The point of exposing dials is honesty: if you move sensory precision up and behavior changes as the theory predicts, the theory has passed a small test in front of you. If it does not, the theory is wrong in a way you can see. That is the falsifier posture Class F. For a fuller conceptual pass on the inference machinery, see variational inference, a conceptual walkthrough.
Why this is not "avoiding novelty"
A common misreading of the free energy principle is that agents that minimise surprise must therefore hide in dark rooms. The math says the opposite: because expected free energy contains the ambiguity term, an agent that only minimises risk will accept high ambiguity and pay for it later. Long-horizon minimisation of expected free energy rewards information-seeking now, in service of lower total surprise across the life of the policy Class E. See why minimizing surprise is not avoiding novelty for the extended argument.

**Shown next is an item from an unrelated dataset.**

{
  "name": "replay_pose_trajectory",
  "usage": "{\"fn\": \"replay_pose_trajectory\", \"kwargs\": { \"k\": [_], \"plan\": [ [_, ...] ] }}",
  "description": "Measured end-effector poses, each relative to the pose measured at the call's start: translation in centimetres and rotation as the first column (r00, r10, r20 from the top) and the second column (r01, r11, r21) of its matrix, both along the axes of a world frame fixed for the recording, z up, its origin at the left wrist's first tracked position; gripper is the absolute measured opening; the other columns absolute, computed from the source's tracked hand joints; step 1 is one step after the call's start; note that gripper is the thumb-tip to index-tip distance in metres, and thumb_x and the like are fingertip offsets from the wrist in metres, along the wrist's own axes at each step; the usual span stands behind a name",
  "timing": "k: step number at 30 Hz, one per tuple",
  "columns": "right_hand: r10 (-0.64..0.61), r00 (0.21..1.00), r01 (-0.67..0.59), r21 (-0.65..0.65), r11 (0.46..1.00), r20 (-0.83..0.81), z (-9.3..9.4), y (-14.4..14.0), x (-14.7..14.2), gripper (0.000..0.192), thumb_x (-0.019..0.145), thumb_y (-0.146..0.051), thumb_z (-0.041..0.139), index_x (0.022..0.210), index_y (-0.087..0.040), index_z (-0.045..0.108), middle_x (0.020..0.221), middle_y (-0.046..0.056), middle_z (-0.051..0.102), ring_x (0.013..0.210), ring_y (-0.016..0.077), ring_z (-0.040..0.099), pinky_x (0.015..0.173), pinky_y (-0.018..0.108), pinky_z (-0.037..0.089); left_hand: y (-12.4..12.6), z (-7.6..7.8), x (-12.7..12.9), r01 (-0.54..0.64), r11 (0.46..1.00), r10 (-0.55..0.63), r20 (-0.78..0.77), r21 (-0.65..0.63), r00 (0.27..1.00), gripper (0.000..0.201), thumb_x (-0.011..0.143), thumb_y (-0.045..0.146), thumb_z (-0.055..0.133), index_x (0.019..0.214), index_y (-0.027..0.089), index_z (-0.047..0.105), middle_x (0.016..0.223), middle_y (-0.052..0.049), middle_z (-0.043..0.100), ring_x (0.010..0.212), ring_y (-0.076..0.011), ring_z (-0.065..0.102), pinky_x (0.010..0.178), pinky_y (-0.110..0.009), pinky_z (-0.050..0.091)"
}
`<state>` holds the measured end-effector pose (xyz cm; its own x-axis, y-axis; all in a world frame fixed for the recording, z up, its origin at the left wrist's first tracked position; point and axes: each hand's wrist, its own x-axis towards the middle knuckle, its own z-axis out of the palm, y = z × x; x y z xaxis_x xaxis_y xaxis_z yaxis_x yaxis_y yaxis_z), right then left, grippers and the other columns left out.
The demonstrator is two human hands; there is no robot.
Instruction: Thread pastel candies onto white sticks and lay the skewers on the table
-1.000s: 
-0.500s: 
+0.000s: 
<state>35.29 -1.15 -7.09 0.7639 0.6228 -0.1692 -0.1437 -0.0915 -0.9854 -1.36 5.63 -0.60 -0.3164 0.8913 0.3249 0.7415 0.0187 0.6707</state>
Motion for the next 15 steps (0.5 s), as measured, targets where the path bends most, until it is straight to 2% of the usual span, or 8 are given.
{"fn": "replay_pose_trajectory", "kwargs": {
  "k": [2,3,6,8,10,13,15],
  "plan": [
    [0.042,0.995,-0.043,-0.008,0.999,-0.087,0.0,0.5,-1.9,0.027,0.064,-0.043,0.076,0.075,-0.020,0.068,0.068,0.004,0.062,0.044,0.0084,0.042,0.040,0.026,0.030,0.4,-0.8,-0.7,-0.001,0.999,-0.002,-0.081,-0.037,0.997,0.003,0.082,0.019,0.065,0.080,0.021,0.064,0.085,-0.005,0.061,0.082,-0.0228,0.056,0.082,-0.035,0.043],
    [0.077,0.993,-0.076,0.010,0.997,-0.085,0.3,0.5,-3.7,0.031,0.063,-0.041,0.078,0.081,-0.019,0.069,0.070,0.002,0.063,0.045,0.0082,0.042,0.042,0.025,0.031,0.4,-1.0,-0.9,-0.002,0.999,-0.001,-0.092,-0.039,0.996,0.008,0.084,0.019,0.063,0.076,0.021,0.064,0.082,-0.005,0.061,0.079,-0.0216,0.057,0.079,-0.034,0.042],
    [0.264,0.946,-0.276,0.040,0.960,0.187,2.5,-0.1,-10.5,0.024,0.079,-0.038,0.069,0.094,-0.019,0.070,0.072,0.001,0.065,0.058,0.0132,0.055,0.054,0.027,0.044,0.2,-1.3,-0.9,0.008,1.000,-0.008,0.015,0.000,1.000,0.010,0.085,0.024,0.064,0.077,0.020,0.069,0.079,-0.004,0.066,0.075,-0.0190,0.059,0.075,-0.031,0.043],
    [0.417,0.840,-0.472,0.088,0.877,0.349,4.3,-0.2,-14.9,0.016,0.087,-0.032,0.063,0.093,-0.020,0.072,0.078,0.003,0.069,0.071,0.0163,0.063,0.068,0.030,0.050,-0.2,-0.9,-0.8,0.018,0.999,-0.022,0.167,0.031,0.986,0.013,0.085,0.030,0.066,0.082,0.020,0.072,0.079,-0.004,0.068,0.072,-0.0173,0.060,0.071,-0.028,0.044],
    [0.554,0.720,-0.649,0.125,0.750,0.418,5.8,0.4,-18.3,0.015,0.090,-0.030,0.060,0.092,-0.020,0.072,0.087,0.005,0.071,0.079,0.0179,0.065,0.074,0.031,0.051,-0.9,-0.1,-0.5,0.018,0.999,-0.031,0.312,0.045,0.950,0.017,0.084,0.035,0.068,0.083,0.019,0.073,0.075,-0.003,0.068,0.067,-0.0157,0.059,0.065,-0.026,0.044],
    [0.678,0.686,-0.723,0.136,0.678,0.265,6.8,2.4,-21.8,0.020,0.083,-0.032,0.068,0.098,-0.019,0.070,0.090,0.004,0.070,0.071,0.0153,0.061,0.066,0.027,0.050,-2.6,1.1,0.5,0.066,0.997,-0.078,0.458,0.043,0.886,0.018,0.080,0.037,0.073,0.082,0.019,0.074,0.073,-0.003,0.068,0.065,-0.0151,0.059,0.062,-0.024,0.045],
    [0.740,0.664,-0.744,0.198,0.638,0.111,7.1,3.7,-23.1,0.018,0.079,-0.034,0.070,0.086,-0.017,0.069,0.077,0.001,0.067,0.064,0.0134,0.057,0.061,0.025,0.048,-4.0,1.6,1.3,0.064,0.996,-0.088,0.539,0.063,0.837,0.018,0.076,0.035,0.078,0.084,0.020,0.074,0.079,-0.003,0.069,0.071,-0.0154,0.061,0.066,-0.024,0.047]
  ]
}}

The generative model is where the assumptions live
Everything above rests on a generative model: what states the agent represents, what observations it expects from each state, what transitions it predicts under each action, and what outcomes it prefers. Change the generative model and you change what "surprise" even means. The model is not neutral. It is the theory of the world the agent is carrying. Our companion piece on generative models, the organism model of its world unpacks how UNI chooses these pieces and where the modelling honesty fences sit.
How we know when we are wrong
Public gates matter more than eloquence. The Cell Lab is a pre-registered falsification benchmark: five claims and their falsification criteria were written before the runs, and losses are recorded as plainly as wins Class F. If the active-inference controller fails an unseen disturbance family that was in scope, the failure is on the page, not smoothed over. Read gates and falsifiers, how we know when we are wrong for the pattern we hold ourselves to.
Where the math goes next, if you want it hands-on
Two external resources sit well beside this pillar. Themesis offers a short primer, T3, Top Ten Terms in Statistical Mechanics for AI. We recommend it as prep for the UNI Workshop for math-hungry learners (linked as a factual companion, not an endorsement in either direction). Themesis also runs a hands-on course, Building Active Inference in Python, which is a complementary Python path, a different stack than our Elixir workbench, useful if you want a second implementation to triangulate against ours.
What this post is not
It is not a proof, it is not a clinical instrument, and it is not the claim that our system has general intelligence. It is a pillar overview, citing published work and showing the pieces we compute, so that a careful reader can move to the labs and interrogate the claims one at a time. The Zenodo preprint is unrefereed. Behavioral labels are computational phenotypes, hypotheses, not diagnoses.